More than 500 kids and their families will be in Akron, Ohio, for a week of activities leading up to the 74th All-American Soap Box Derby at Derby Downs on Saturday 23 July. Boys and girls between the ages of eight and 17 earned the trip to Akron by winning a local Soap Box Derby in their gravity-powered race cars. They will travel from throughout the United States, as well as from Canada, New Zealand and Japan.
The Derby, with some bombast, has been called “The Greatest Amateur Racing Event in the World.” No great matter here – to the more than a million youngsters who’ve participated, it’s just the Soap Box Derby. Kudos to every one of them for building something instead of shuffling paper and competing.
The Derby started in 1933, when a Dayton Daily News photographer came upon three boys racing home-made, engine-less cars down an inclined brick street .The photographer Myron Scott asked “why not hold a coasting race and award a prize to the winner?”
He told the boys to come back to the same hill with their friends a week later, and they could participate in a race with a “loving cup”- as it was called in Depression era America – as a prize.
Nineteen boys arrived at the site in suburban Dayton to race. One of the cars was said to represent Scottie’s vision of a Soap Box Derby racer – a hand built black racer with a big white “7”on it (it lost). The car was built by Robert Gravett, son of a Dayton metal stamping plant employee. Scottie got his pictures, and “Old Number 7,” as he dubbed it, would become the symbol of the Derby for the next thirty-five years.

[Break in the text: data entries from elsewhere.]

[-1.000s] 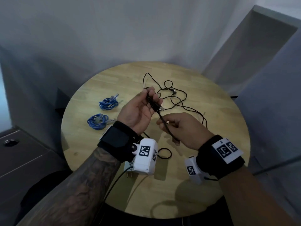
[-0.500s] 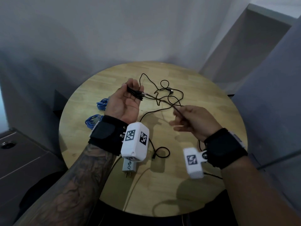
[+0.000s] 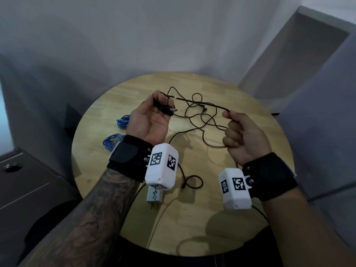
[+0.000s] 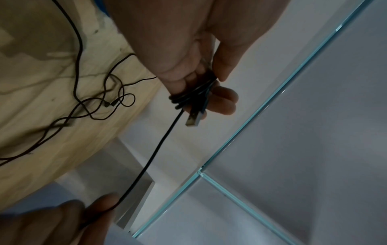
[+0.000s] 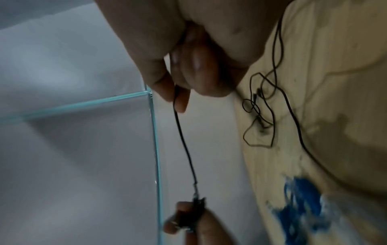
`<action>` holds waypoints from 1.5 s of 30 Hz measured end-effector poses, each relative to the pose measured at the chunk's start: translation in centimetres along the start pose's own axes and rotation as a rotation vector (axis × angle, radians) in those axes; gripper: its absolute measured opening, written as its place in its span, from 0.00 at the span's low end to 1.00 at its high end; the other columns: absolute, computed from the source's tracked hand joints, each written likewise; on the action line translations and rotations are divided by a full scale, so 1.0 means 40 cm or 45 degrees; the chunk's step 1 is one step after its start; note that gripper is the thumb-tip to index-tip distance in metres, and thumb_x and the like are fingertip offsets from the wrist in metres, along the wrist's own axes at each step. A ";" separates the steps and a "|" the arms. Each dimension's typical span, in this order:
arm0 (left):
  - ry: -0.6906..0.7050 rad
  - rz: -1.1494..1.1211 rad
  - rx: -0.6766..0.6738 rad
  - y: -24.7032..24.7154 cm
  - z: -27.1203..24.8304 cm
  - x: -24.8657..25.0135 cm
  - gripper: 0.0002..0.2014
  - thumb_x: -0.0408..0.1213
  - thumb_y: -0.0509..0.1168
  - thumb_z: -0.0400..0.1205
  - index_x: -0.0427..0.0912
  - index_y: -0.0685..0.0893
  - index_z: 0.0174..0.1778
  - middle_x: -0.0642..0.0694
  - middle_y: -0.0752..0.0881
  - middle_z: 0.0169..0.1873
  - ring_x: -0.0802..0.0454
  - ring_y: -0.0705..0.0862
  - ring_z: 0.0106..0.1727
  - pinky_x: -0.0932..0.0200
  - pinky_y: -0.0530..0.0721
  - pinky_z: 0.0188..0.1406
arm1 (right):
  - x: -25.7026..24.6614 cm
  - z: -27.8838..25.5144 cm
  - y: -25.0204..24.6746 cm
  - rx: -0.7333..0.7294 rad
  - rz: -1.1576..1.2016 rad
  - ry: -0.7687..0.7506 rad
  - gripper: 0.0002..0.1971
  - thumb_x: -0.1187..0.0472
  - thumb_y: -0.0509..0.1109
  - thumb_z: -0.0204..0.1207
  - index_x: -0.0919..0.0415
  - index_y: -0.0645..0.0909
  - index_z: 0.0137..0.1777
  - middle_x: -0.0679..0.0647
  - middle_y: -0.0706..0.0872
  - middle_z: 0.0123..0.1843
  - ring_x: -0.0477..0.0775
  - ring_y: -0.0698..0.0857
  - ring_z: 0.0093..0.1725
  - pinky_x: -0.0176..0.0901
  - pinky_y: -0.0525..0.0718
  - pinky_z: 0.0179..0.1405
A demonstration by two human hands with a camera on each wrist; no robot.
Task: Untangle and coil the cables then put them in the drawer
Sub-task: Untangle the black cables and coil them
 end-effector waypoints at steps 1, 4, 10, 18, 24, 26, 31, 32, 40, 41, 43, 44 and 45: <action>0.026 -0.026 -0.009 -0.001 0.004 0.014 0.14 0.30 0.55 0.88 0.32 0.84 0.42 0.43 0.85 0.37 0.50 0.86 0.40 0.52 0.89 0.47 | -0.005 -0.004 0.001 -0.016 -0.226 -0.072 0.10 0.62 0.66 0.82 0.62 0.87 0.43 0.44 0.61 0.21 0.43 0.58 0.18 0.34 0.56 0.16; 0.098 -0.053 -0.010 -0.005 0.018 0.044 0.15 0.31 0.55 0.89 0.32 0.85 0.42 0.43 0.88 0.39 0.51 0.90 0.40 0.52 0.88 0.54 | -0.009 -0.034 0.019 -0.151 -1.162 -0.409 0.05 0.60 0.74 0.79 0.56 0.93 0.45 0.41 0.88 0.30 0.42 0.84 0.30 0.35 0.81 0.30; 0.253 0.372 0.069 -0.020 0.021 -0.003 0.09 0.32 0.56 0.89 0.34 0.80 0.51 0.45 0.89 0.37 0.50 0.90 0.42 0.55 0.88 0.52 | 0.007 -0.089 0.067 -0.519 -1.406 -0.491 0.06 0.60 0.76 0.78 0.55 0.93 0.51 0.44 0.93 0.43 0.40 0.90 0.42 0.34 0.85 0.42; 0.197 1.639 -0.436 0.002 -0.050 -0.132 0.12 0.31 0.56 0.89 0.29 0.83 0.50 0.44 0.85 0.30 0.50 0.84 0.32 0.49 0.85 0.41 | -0.059 -0.116 0.085 -0.430 -1.285 -0.817 0.06 0.66 0.70 0.82 0.60 0.88 0.45 0.40 0.88 0.33 0.39 0.83 0.33 0.25 0.75 0.36; -0.445 1.155 -0.525 0.018 -0.074 -0.157 0.12 0.38 0.53 0.82 0.36 0.78 0.43 0.50 0.70 0.23 0.53 0.67 0.26 0.58 0.81 0.38 | -0.048 -0.008 0.002 -0.124 -1.250 -0.784 0.05 0.57 0.71 0.82 0.55 0.88 0.49 0.40 0.89 0.42 0.36 0.84 0.43 0.34 0.82 0.46; -0.522 0.848 -0.481 0.027 -0.073 -0.149 0.11 0.37 0.53 0.82 0.37 0.78 0.44 0.52 0.68 0.24 0.55 0.66 0.26 0.57 0.80 0.40 | -0.023 0.006 0.001 -0.212 -1.310 -0.709 0.08 0.57 0.68 0.85 0.55 0.89 0.56 0.33 0.88 0.41 0.35 0.85 0.44 0.35 0.83 0.46; -0.262 0.264 -0.185 0.028 -0.042 -0.111 0.11 0.34 0.53 0.87 0.34 0.79 0.50 0.51 0.81 0.29 0.57 0.82 0.31 0.55 0.88 0.52 | 0.033 -0.026 0.039 -0.514 -1.502 -0.440 0.12 0.57 0.61 0.88 0.41 0.83 0.60 0.48 0.85 0.31 0.43 0.79 0.29 0.47 0.84 0.34; -0.199 0.266 -0.144 0.027 -0.036 -0.106 0.11 0.34 0.53 0.88 0.34 0.79 0.50 0.50 0.84 0.31 0.57 0.84 0.32 0.55 0.87 0.55 | 0.035 -0.033 0.046 -0.547 -1.568 -0.420 0.10 0.56 0.61 0.88 0.44 0.84 0.58 0.50 0.88 0.32 0.44 0.80 0.29 0.47 0.85 0.37; 0.180 0.577 -0.018 0.024 0.035 -0.089 0.11 0.31 0.55 0.89 0.33 0.81 0.48 0.44 0.88 0.35 0.50 0.88 0.39 0.55 0.87 0.51 | 0.001 -0.072 0.042 -0.685 -1.699 -0.401 0.08 0.54 0.68 0.80 0.51 0.83 0.40 0.49 0.89 0.34 0.47 0.88 0.35 0.48 0.87 0.43; 0.253 0.715 -0.023 0.021 0.038 -0.090 0.09 0.29 0.57 0.88 0.33 0.82 0.48 0.43 0.88 0.35 0.48 0.89 0.39 0.53 0.88 0.51 | -0.004 -0.074 0.044 -0.668 -1.667 -0.433 0.06 0.54 0.69 0.81 0.50 0.84 0.43 0.49 0.88 0.34 0.48 0.87 0.34 0.47 0.85 0.41; 0.379 1.109 -0.073 0.021 0.033 -0.094 0.08 0.28 0.61 0.86 0.32 0.85 0.48 0.43 0.89 0.35 0.46 0.90 0.40 0.51 0.89 0.51 | -0.013 -0.069 0.051 -0.622 -1.636 -0.560 0.07 0.55 0.69 0.82 0.52 0.88 0.48 0.50 0.88 0.35 0.50 0.84 0.35 0.47 0.82 0.39; 0.412 1.316 -0.133 0.022 0.028 -0.100 0.08 0.27 0.62 0.86 0.31 0.86 0.48 0.44 0.90 0.34 0.49 0.90 0.39 0.55 0.88 0.49 | -0.015 -0.063 0.057 -0.608 -1.628 -0.622 0.08 0.55 0.68 0.82 0.55 0.88 0.48 0.52 0.88 0.36 0.51 0.83 0.36 0.49 0.82 0.40; 0.426 1.512 -0.204 0.020 0.024 -0.105 0.08 0.27 0.63 0.85 0.31 0.87 0.47 0.48 0.89 0.33 0.55 0.88 0.36 0.61 0.87 0.44 | -0.016 -0.057 0.062 -0.588 -1.603 -0.669 0.08 0.56 0.68 0.82 0.57 0.88 0.47 0.53 0.87 0.36 0.52 0.83 0.36 0.52 0.83 0.41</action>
Point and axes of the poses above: each hand's wrist, its own z-axis towards the middle knuckle, its own y-axis out of the palm, x = y × z, the point moved 3 cm from there along z, towards the middle knuckle
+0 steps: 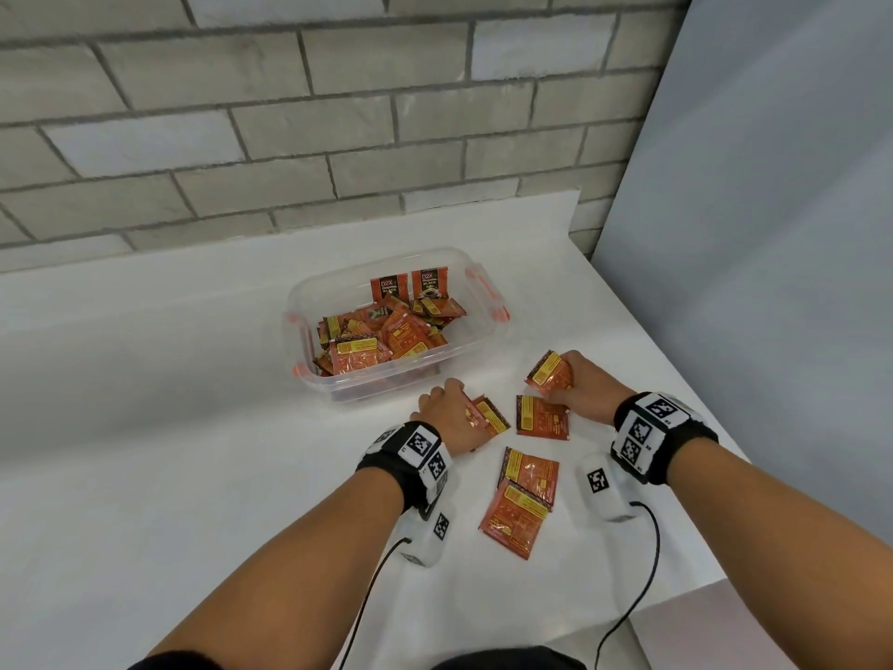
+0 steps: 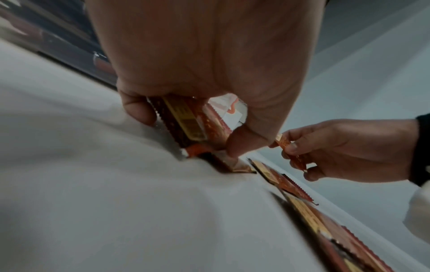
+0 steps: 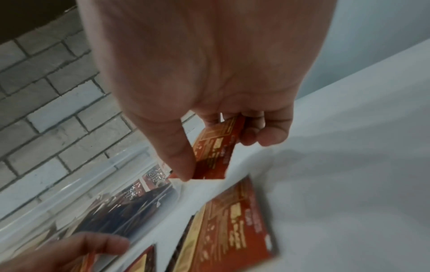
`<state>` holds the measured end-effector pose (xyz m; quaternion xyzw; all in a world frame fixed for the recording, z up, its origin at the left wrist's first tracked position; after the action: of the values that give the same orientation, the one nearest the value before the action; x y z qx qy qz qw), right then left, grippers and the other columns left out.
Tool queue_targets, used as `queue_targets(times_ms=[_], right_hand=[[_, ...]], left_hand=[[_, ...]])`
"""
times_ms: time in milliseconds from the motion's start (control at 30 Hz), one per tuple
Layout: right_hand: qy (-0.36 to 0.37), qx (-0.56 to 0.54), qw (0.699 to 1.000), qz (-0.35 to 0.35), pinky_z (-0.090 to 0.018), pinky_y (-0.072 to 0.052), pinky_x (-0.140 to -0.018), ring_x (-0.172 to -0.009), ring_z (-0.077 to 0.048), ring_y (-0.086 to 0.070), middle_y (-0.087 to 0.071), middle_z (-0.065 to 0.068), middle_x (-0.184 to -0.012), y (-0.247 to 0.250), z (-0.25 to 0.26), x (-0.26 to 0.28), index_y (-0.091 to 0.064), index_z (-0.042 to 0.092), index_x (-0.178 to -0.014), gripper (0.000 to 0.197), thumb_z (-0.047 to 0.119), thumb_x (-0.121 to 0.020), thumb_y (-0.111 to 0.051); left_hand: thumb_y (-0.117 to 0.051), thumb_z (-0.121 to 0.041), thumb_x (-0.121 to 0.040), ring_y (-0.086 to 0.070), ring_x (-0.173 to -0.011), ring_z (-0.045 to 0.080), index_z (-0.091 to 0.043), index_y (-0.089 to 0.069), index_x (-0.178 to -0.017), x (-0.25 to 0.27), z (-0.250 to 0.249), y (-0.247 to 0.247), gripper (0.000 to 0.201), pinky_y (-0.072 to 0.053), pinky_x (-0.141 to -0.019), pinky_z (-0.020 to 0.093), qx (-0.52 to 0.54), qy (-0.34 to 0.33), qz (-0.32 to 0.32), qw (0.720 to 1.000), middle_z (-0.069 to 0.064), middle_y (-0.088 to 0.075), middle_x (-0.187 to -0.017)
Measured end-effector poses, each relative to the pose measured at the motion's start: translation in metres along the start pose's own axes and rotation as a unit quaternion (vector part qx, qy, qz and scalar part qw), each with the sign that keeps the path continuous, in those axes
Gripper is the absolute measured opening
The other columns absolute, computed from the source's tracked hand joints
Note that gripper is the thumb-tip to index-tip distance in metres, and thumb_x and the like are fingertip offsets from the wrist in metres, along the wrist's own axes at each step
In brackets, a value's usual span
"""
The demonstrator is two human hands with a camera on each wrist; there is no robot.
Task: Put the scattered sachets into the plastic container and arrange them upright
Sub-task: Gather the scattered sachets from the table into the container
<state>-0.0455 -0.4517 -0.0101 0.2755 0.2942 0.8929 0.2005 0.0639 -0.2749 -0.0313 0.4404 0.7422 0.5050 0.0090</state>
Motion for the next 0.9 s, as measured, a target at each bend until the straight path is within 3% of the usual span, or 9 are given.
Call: queue_targets(times_ms=[133,233,300,367,467,600,733,833,900], right_hand=[[0.006,0.029,0.999,0.025,-0.027,-0.046,-0.081,-0.096,-0.017,-0.057,-0.058,-0.004,-0.108,-0.009,-0.004,0.006,-0.042,0.011,-0.127,0.051,0.025,-0.085,-0.069],[0.009,0.208,0.977,0.042,-0.034,-0.045,-0.088,-0.106,-0.025,-0.051,-0.051,-0.010,-0.115,-0.020,-0.010,0.008,-0.043,0.013,-0.130,0.060,0.041,-0.083,-0.068],[0.006,0.272,0.962,0.032,-0.035,-0.040,-0.090,-0.111,-0.028,-0.042,-0.043,-0.012,-0.117,-0.023,-0.011,0.009,-0.044,0.013,-0.126,0.060,0.044,-0.081,-0.069],[0.007,0.263,0.964,0.024,-0.033,-0.039,-0.087,-0.111,-0.026,-0.041,-0.043,-0.009,-0.117,-0.023,-0.010,0.012,-0.045,0.012,-0.121,0.056,0.039,-0.080,-0.071],[0.009,0.196,0.980,0.028,-0.027,-0.044,-0.078,-0.097,-0.020,-0.054,-0.058,-0.008,-0.113,-0.018,-0.006,0.018,-0.042,0.012,-0.121,0.051,0.024,-0.081,-0.072],[0.009,0.129,0.990,0.053,-0.027,-0.045,-0.076,-0.092,-0.018,-0.057,-0.061,-0.003,-0.104,-0.011,-0.001,0.033,-0.045,0.018,-0.112,0.038,0.025,-0.084,-0.070],[0.019,0.105,0.983,0.148,-0.025,-0.046,-0.071,-0.078,-0.015,-0.059,-0.064,-0.001,-0.089,-0.023,0.003,0.053,-0.050,0.017,-0.102,0.028,0.021,-0.083,-0.070],[0.031,0.163,0.969,0.183,-0.027,-0.047,-0.075,-0.086,-0.017,-0.059,-0.063,-0.002,-0.093,-0.037,0.004,0.062,-0.049,0.018,-0.101,0.029,0.021,-0.082,-0.070],[0.042,0.200,0.963,0.174,-0.029,-0.045,-0.079,-0.093,-0.019,-0.057,-0.057,-0.002,-0.099,-0.042,0.005,0.063,-0.049,0.017,-0.103,0.031,0.023,-0.081,-0.069]], left_hand=[[-0.066,-0.051,-0.080,-0.040,-0.121,0.029,-0.015,-0.037,-0.132,0.001,-0.003,-0.005,0.069,-0.039,-0.099,0.042,-0.042,-0.002,0.002,0.999,0.011,-0.044,-0.127],[-0.069,-0.049,-0.080,-0.036,-0.122,0.029,-0.014,-0.041,-0.128,0.004,-0.009,-0.009,0.066,-0.037,-0.099,0.042,-0.098,-0.016,-0.006,0.995,0.010,-0.041,-0.129],[-0.071,-0.048,-0.079,-0.034,-0.122,0.029,-0.013,-0.042,-0.126,0.004,-0.009,-0.009,0.066,-0.038,-0.099,0.042,-0.103,-0.016,-0.019,0.994,0.010,-0.040,-0.129],[-0.073,-0.046,-0.077,-0.034,-0.122,0.028,-0.012,-0.042,-0.126,0.004,-0.010,-0.007,0.067,-0.039,-0.098,0.042,-0.101,-0.016,-0.026,0.994,0.009,-0.041,-0.128],[-0.075,-0.038,-0.077,-0.040,-0.118,0.028,-0.013,-0.038,-0.122,0.008,-0.011,-0.007,0.063,-0.040,-0.095,0.041,-0.060,-0.017,-0.026,0.998,0.008,-0.049,-0.124],[-0.077,-0.029,-0.077,-0.053,-0.109,0.027,-0.017,-0.031,-0.128,0.018,-0.002,-0.004,0.069,-0.046,-0.093,0.041,0.005,-0.022,0.011,1.000,0.009,-0.055,-0.121],[-0.077,-0.027,-0.079,-0.059,-0.097,0.018,-0.019,-0.033,-0.134,0.046,-0.009,-0.003,0.072,-0.047,-0.076,0.025,-0.003,-0.128,0.106,0.986,0.004,-0.061,-0.118],[-0.077,-0.032,-0.078,-0.056,-0.103,0.022,-0.022,-0.036,-0.136,0.067,-0.024,-0.028,0.071,-0.048,-0.085,0.034,-0.107,-0.212,0.174,0.956,0.006,-0.058,-0.119],[-0.076,-0.033,-0.079,-0.051,-0.109,0.025,-0.025,-0.036,-0.139,0.070,-0.025,-0.041,0.072,-0.045,-0.092,0.038,-0.173,-0.233,0.181,0.940,0.008,-0.054,-0.122]])
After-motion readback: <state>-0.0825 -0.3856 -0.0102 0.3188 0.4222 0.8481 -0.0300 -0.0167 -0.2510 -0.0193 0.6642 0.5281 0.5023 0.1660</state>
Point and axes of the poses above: each hand's wrist, its own x-axis away from the middle knuckle, its own y-axis out of the back of the hand, z = x × y, the point moved 4 cm from there along -x, towards the middle knuckle
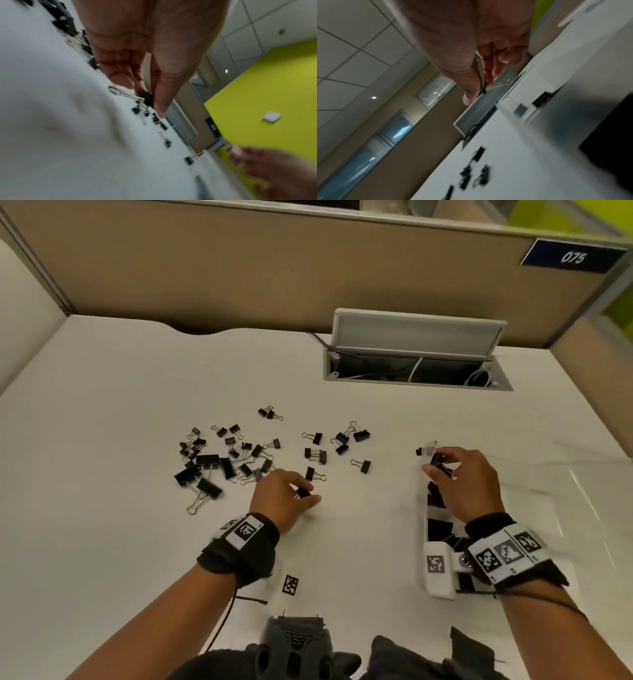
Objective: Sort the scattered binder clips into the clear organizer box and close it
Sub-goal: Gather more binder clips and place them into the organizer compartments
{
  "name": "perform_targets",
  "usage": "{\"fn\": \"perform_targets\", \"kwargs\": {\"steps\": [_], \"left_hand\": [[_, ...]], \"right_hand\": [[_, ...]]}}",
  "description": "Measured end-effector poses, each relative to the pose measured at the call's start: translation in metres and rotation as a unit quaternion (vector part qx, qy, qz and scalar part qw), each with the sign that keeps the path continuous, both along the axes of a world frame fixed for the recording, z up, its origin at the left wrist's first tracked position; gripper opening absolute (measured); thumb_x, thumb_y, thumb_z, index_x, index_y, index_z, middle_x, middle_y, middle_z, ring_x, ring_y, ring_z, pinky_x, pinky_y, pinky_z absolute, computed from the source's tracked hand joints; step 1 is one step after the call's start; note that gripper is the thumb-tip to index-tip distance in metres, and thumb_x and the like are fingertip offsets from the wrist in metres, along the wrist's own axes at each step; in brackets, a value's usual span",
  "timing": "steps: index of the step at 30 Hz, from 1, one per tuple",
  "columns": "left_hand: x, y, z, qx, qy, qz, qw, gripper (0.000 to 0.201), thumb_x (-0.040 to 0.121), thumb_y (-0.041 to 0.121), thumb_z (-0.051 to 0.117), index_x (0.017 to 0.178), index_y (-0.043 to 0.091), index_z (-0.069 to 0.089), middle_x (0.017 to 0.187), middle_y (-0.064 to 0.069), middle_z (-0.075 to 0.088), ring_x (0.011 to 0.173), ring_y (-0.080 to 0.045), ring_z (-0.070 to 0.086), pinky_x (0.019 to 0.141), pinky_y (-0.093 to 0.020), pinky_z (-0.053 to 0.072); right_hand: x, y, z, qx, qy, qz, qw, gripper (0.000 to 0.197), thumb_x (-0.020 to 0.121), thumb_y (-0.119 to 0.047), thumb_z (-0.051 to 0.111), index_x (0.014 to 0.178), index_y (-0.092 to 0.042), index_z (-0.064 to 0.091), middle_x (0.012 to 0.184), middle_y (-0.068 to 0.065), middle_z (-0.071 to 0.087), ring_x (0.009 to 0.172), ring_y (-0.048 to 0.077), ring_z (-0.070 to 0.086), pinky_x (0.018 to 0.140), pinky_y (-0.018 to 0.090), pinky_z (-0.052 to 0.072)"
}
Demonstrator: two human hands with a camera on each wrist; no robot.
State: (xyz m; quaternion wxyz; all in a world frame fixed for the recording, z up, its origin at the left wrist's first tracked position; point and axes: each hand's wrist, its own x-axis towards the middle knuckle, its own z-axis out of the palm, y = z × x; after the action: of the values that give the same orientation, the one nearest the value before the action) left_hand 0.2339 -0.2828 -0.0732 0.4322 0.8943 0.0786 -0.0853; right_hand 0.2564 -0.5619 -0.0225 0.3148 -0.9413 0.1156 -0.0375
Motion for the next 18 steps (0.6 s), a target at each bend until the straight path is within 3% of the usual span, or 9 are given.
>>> {"fn": "perform_targets", "kwargs": {"steps": [3,5,8,11,16,18], "left_hand": [[0.002,-0.039,0.036,-0.177,-0.037,0.019,0.983,0.021,0.069,0.034,0.082,0.083,0.020,0.073,0.086,0.008,0.072,0.070,-0.002,0.063,0.061,-0.013,0.048],[0.004,-0.078,0.052,-0.228,-0.045,-0.012,0.973,0.022,0.070,0.034,0.082,0.085,0.020,0.072,0.087,0.009,0.072,0.071,-0.005,0.067,0.063,-0.015,0.050],[0.003,-0.134,0.053,-0.205,-0.050,-0.069,0.975,0.025,0.071,0.035,0.080,0.090,0.021,0.071,0.099,0.008,0.068,0.078,-0.005,0.069,0.066,-0.017,0.055],[0.003,-0.171,0.040,-0.190,-0.045,-0.070,0.978,0.027,0.074,0.031,0.079,0.096,0.017,0.071,0.107,0.002,0.065,0.082,-0.008,0.069,0.066,-0.014,0.054],[0.004,-0.191,0.031,-0.163,-0.030,-0.044,0.985,0.031,0.077,0.019,0.074,0.107,0.015,0.067,0.119,-0.004,0.060,0.089,-0.015,0.069,0.077,-0.029,0.057],[0.004,-0.185,0.032,-0.163,-0.031,-0.023,0.986,0.026,0.079,0.015,0.070,0.104,0.014,0.067,0.119,-0.004,0.059,0.086,-0.013,0.068,0.072,-0.029,0.058]], "right_hand": [[0.007,-0.024,-0.013,-0.022,0.055,0.010,0.998,0.037,0.083,-0.029,0.070,0.116,-0.016,0.063,0.116,0.013,0.059,0.104,0.029,0.058,0.090,0.034,0.045],[0.007,-0.030,-0.022,-0.018,0.078,0.033,0.996,0.039,0.082,-0.029,0.070,0.118,-0.015,0.062,0.118,0.012,0.060,0.107,0.028,0.057,0.091,0.032,0.044],[0.006,-0.038,-0.027,-0.021,0.089,0.053,0.994,0.041,0.082,-0.027,0.071,0.119,-0.016,0.061,0.119,0.010,0.060,0.106,0.026,0.058,0.089,0.029,0.043],[0.004,-0.048,-0.027,-0.013,0.096,0.063,0.993,0.042,0.082,-0.018,0.069,0.123,-0.016,0.060,0.123,0.009,0.059,0.107,0.025,0.059,0.087,0.029,0.044],[-0.012,-0.065,-0.019,0.006,0.087,0.113,0.990,0.043,0.083,-0.023,0.070,0.124,-0.020,0.057,0.124,0.005,0.057,0.087,0.016,0.062,0.073,0.023,0.042],[-0.019,-0.067,-0.011,0.013,0.074,0.122,0.990,0.039,0.084,-0.024,0.069,0.122,-0.023,0.058,0.123,0.003,0.058,0.083,0.010,0.061,0.066,0.017,0.038]]}}
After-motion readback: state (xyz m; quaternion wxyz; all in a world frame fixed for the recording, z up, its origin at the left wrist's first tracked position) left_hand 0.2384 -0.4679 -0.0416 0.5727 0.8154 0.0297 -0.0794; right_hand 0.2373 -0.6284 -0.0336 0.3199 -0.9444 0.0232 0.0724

Ultimately, the race migrated to Akron the next year, then the center of U.S. tire production. Derby Downs, said to be the first racing complex of its kind, was approved by the Works Project Administration and constructed in a city park near the Akron Municipal Airport. Alongside it was the Goodyear Air Dock where the blimps Macon and Akron were then housed.
The 1600-foot cement-paved raceway was divided into three lanes each ten feet wide. The actual racing distance was 1175 feet with several hundred feet of pavement above and below the course. An extra 200 unpaved feet at the foot of the track extended the run out area.
Ken…
Good piece of nostalgia for me.
When I got my first newspaper job in 1950 at The Wisconsin State Journal, our paper sponsored the Soap Box Derby in Madison, and the staffer who ran it was one Warren Jollymore.
Myron Scott, Jolly and I all ended up at GM Public Relations.